А вот был у нас Шохор-Троцкий. Просил кое-кого собрать — привез материал, «Толстовцы и война». Толстовцы, ведь, теперь сплошь в тюрьмах сидят за свое отношение к войне. Скоро и сам Шохор садится.
Собрались. Читали. Иное любопытно. Сережа Попов со своими письмами («брат мой околоточный!») с ангельским терпением побоев в тюрьмах — святое дитя. И много их, святых. Но... что-то тут не то. Дети, дети! Не победить так войну!
Потом пришел сам Чертков.
Сидел (вдвоем с Шохором) целый вечер. Поразительно «не нравится» этот человек. Смиренно-иронический. Сдержанная усмешка, недобрая, кривит губы. В нем точно его «изюминка» задеревенела, большая и ненужная. В небросающейся в глаза косоворотке. Ирония у него решительно во всем. Даже когда он смиренно пьет горячую воду с леденцами (вместо чаю с сахаром) — и это он делает как-то иронически. Так же и спорит, и когда ирония зазвучит нотками пренебрежительными — спохватывается и прикрывает их -смиренными.

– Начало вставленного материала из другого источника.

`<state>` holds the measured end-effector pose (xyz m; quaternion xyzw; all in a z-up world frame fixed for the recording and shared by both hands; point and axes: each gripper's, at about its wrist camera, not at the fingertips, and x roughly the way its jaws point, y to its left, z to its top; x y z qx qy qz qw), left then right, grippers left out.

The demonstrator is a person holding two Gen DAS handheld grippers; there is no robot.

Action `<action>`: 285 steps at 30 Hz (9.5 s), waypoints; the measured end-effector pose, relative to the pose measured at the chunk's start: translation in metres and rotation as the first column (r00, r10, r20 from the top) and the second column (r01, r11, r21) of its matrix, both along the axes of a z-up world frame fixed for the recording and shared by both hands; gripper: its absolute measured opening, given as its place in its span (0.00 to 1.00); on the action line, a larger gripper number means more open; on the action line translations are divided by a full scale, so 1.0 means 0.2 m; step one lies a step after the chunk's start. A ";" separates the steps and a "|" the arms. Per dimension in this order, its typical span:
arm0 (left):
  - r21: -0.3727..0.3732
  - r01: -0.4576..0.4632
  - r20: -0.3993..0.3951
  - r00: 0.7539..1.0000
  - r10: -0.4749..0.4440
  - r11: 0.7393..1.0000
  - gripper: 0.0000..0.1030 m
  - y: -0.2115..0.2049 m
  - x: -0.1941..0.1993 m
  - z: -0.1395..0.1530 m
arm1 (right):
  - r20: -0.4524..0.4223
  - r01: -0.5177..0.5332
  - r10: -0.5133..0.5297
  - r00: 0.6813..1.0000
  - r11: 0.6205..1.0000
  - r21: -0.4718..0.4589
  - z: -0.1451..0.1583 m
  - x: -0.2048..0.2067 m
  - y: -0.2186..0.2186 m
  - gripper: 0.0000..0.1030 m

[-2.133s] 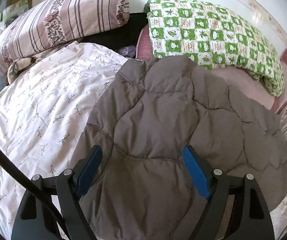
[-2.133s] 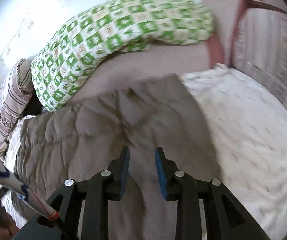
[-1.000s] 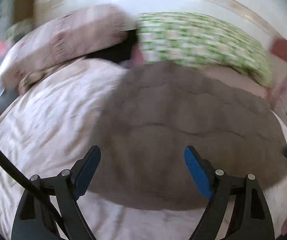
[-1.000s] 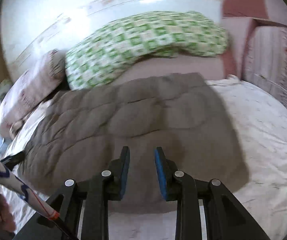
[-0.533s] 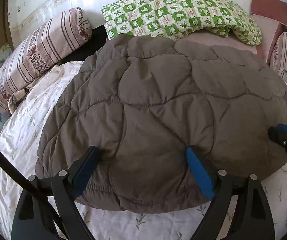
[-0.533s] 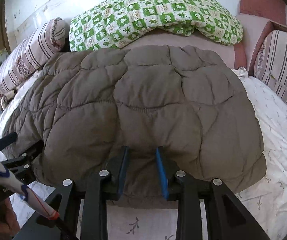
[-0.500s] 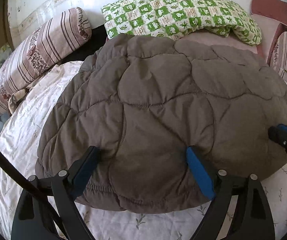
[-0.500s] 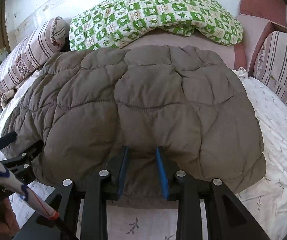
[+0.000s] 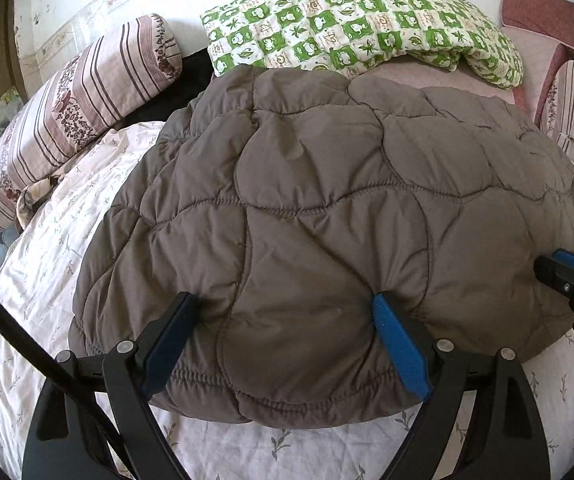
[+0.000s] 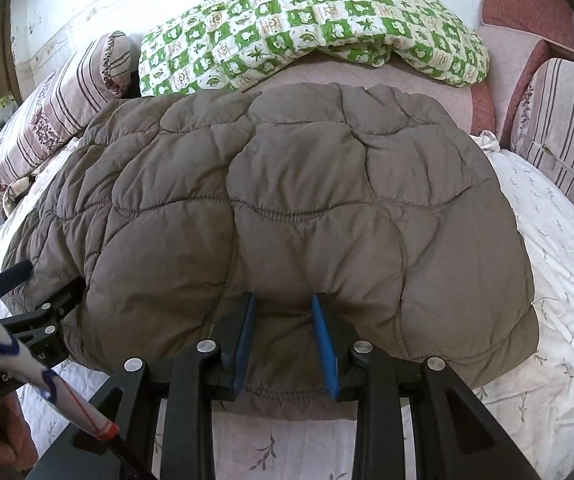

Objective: Fold large clothes

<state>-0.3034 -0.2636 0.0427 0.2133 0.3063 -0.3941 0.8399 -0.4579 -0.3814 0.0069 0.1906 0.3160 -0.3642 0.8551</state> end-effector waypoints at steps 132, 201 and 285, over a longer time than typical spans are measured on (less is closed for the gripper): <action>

Не глуп, конечно, — и зол.
Он оставил нам рукопись — «Толстой и его уход из Ясной Поляны», ненапечатанную, да и невозможную к печати. Думаю, даже и в Англии. Это как будто объективный подбор фактов, скрепленный строками дневника самого Толстого, — даже в самый момент ухода. Рукопись потрясающая и... какая-то «немыслимая». В самом факте ее существования есть что-то невозможное. Оскорбительное... для кого? Для Софьи Андреевны? В самом подборе фактов видна злобная к ней ненависть Черткова... Для Толстого, может быть? Не знаю. Кажется, — для любви Толстого к этой женщине.